Jedes Mal, wenn es unseren Männern gelang, einen Bolzen oder eine Armatur aus dem Reaktorkern zu entfernen, wurde das entsprechende Teil am Modell entfernt.

Der Reaktorkern befand sich unter der Erde und war von starker Radioaktivität umgeben. Selbst mit Schutzkleidung würde jeder von uns bei einer Exposition von nur neunzig Sekunden die maximal zulässige Dosis aufnehmen, so dass wir diese begrenzte Zeit optimal nutzen mussten. Der Grenzwert für die Strahlenabsorption war in den frühen 1950er Jahren etwa tausendmal höher als sechzig Jahre später.
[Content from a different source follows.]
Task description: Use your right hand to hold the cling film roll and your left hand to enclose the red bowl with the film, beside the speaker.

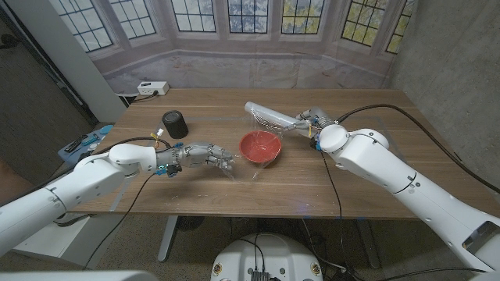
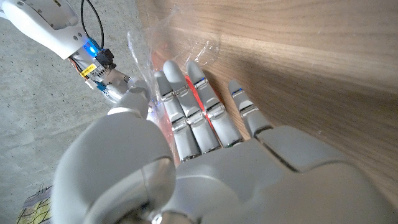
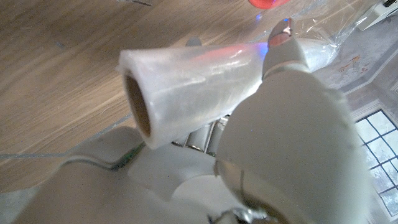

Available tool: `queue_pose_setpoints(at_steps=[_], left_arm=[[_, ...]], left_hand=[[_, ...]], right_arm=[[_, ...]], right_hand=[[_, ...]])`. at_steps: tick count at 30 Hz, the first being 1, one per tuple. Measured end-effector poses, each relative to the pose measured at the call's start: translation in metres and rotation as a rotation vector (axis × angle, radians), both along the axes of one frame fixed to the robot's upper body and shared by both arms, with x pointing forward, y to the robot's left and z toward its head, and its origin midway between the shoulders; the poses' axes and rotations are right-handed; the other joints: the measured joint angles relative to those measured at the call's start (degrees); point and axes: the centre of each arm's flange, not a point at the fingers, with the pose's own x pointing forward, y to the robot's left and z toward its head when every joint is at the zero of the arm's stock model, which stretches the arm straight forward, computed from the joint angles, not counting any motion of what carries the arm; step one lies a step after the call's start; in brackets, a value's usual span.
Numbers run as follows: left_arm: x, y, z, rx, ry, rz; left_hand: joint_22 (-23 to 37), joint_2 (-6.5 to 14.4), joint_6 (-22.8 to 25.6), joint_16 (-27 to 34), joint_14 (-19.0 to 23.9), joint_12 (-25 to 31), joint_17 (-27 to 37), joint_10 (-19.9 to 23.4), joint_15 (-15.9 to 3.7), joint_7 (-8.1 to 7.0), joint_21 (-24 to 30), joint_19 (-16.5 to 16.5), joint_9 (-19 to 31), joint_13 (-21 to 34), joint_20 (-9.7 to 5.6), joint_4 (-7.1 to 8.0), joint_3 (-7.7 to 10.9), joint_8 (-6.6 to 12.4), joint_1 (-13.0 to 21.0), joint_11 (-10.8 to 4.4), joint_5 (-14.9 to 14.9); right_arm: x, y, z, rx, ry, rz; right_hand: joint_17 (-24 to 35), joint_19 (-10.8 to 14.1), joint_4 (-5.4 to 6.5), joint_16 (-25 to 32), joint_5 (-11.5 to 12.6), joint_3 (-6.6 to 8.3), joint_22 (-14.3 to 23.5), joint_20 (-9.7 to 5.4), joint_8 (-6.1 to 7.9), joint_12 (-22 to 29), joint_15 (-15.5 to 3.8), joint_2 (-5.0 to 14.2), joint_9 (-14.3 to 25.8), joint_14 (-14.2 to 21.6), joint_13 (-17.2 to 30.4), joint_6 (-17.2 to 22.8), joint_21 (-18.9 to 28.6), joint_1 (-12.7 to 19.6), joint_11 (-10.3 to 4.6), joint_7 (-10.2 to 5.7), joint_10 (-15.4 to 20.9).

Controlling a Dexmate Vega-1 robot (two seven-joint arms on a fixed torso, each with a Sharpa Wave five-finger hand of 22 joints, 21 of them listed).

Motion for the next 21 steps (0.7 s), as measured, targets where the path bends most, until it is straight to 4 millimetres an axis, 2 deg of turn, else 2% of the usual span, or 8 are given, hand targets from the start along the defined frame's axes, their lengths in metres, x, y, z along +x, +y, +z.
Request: queue_pose_setpoints(at_steps=[21], left_arm=[[-0.005, 0.000, -0.010, 0.002, 0.034, 0.010]], left_hand=[[0.0, 0.0, -0.6, -0.5, -0.2, -0.4, 0.3, 0.0, 0.21, 0.10, 0.0, -0.3, 0.0, 0.3, 0.31, 0.16, 0.16, 0.00, 0.0, -0.04, 0.0]], right_arm=[[0.017, 0.000, -0.016, -0.014, 0.015, 0.000]], right_hand=[[0.0, -0.4, 0.00, -0.6, -0.2, 0.00, 0.0, 0.21, 0.02, -0.2, 0.00, 0.36, 0.0, 0.0, 0.2, 0.0, 0.4, -0.4, 0.00, 0.00, 0.0]])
Carter sagte, dass sein Urin noch sechs Monate nach den Aufräumarbeiten als radioaktiv getestet wurde und dass dies seine Gesundheit für den Rest seines Lebens beeinträchtigte. Der wiederaufgebaute NRX-Reaktor wurde zwei Jahre nach der Kernschmelze wieder in Betrieb genommen, bevor er im März 1993 endgültig abgeschaltet wurde. Der am 1. Oktober 1924 geborene Jimmy Carter ist mit 97 Jahren der älteste lebende Ex-US-Präsident und hat von allen bisherigen US-amerikanischen Präsidenten das höchste Lebensalter erreicht. Starke Leistung – und mir war nur der "Erdnuss-Farmer" im medialen Gedächtnis geblieben.